Book Synopsis RNA Methylation by : Alexandra Lusser
Download or read book RNA Methylation written by Alexandra Lusser and published by Humana Press. This book was released on 2017-03-28 with total page 304 pages. Available in PDF, EPUB and Kindle. Book excerpt: This volume provides a comprehensive collection of current methods and protocols to study posttranscriptional base modifications in RNA with special focus on methylation. The protocols in this book discuss state-of-the-art methods for investigating aspects of RNA methylation on different types of RNA. The protocols cover topics such as wet-lab techniques for the detection of methylation, instructions for bioinformatics analyses of transcriptome-scale data, and protocols for the functional examination of RNA modifications and enzymes. Written in the highly successful Methods in Molecular Biology series format, chapters include introductions to their respective topics, lists of the necessary materials and reagents, step-by-step, readily reproducible laboratory protocols, and tips on troubleshooting and avoiding known pitfalls. Cutting-edge and thorough, RNA Methylation: Methods and Protocols is a valuable resource for biochemists and molecular biologists, from various fields, who wish to investigate different types of RNA methylations.

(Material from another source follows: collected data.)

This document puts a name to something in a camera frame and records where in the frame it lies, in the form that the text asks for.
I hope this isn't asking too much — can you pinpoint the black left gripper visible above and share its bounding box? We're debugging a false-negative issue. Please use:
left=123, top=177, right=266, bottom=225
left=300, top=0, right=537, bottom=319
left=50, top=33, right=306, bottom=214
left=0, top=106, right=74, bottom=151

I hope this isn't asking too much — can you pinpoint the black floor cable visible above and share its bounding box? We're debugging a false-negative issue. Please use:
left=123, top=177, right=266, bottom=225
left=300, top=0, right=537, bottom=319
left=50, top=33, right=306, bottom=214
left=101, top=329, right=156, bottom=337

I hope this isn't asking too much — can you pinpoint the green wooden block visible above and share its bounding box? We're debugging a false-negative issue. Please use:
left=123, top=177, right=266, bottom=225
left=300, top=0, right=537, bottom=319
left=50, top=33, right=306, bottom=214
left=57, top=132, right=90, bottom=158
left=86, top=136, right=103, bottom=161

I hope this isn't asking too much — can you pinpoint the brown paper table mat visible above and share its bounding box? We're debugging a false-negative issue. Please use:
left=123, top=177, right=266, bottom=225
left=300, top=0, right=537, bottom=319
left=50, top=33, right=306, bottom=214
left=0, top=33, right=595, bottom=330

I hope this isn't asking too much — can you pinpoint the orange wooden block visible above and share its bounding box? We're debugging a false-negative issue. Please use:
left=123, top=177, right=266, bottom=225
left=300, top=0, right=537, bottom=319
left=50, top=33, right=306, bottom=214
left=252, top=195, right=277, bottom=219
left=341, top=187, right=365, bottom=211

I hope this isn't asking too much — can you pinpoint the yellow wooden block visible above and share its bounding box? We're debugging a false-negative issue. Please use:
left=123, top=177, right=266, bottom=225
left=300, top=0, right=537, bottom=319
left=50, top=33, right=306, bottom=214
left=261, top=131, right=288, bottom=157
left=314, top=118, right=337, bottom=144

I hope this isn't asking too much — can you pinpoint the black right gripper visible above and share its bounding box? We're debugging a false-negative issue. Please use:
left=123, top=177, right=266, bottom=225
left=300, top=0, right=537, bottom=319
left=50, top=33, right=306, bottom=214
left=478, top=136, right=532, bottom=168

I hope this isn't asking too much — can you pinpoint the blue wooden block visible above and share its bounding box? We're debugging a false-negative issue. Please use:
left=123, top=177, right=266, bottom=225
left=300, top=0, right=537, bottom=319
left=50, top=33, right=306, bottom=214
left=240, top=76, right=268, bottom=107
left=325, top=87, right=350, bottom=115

Book Synopsis RSEM: Accurate Transcript Quantification from RNA-Seq Data with Or Without a Reference Genome by : Applied Research Applied Research Press
Download or read book RSEM: Accurate Transcript Quantification from RNA-Seq Data with Or Without a Reference Genome written by Applied Research Applied Research Press and published by . This book was released on 2015-09-16 with total page 44 pages. Available in PDF, EPUB and Kindle. Book excerpt: RNA-Seq is revolutionizing the way transcript abundances are measured. A key challenge in transcript quantification from RNA-Seq data is the handling of reads that map to multiple genes or isoforms. This issue is particularly important for quantification with de novo transcriptome assemblies in the absence of sequenced genomes, as it is difficult to determine which transcripts are isoforms of the same gene. A second significant issue is the design of RNA-Seq experiments, in terms of the number of reads, read length, and whether reads come from one or both ends of cDNA fragments. RSEM is an accurate and user-friendly software tool for quantifying transcript abundances from RNA-Seq data. As it does not rely on the existence of a reference genome, it is particularly useful for quantification with de novo transcriptome assemblies. In addition, RSEM has enabled valuable guidance for cost-efficient design of quantification experiments with RNA-Seq, which is currently relatively expensive.